158. Quando se diz que “toda diversidade numérica é, enquanto numérica, igual”,
digo que isso é absolutamente falso. Pois então seguir-se-ia que toda diversidade é
igual, visto que ‘enquanto’ não é uma determinação destrutiva. De todo modo, se
o consequente é entendido no sentido de que todas as coisas que diferem apenas
numericamente são igualmente diversas, tal pode ser concedido para coisas que não
admitem mais e menos ou maior e menor.

159. Se é dito que toda unidade numérica é igual, e portanto toda diversidade nu-
mérica é igual, digo que o consequente não se segue no sentido em que o antecedente
é verdadeiro, assim como não se segue: “o que quer que seja igual é igualmente igual
(pois a igualdade não admite maior ou menor); logo, o que quer que seja desigual é
igualmente desigual”. Essa resposta é válida onde um oposto admite maior e menor
e o outro não. E isso é o que se dá no presente caso.

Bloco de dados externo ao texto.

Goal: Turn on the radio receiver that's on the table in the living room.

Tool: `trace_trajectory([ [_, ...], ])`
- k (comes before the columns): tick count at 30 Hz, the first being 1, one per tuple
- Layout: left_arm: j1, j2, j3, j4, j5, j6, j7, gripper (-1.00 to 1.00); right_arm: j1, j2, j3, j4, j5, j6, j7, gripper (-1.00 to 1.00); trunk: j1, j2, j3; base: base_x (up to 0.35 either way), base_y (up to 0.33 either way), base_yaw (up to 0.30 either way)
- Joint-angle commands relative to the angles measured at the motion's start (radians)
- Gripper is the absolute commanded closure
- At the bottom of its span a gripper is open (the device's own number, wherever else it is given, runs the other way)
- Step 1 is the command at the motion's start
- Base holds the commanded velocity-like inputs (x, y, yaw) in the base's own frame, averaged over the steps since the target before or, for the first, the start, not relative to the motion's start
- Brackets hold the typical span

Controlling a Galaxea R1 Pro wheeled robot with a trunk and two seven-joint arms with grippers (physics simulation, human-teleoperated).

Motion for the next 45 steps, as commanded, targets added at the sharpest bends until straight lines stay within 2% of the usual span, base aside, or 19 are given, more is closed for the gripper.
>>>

160. Sobre o que ele sugere no argumento – que se toda diversidade fosse numé-
rica, então o intelecto não poderia abstrair algo comum mais de Sócrates e Platão
do que poderia de Sócrates e uma linha, e que todo universal seria uma pura ficção
do intelecto – digo ao primeiro que do próprio fato de que Sócrates e Platão diferem
por eles mesmos apenas numericamente, e Sócrates é similaríssimo em substância a
Platão, mesmo desconsiderando todo o resto, segue-se que o intelecto pode abstrair
algo comum a Sócrates e Platão que não será comum a Sócrates e a brancura. Não
se precisa buscar por nenhuma outra causa para isso que não porque Sócrates é
Sócrates e Platão é Platão e cada um deles é um homem.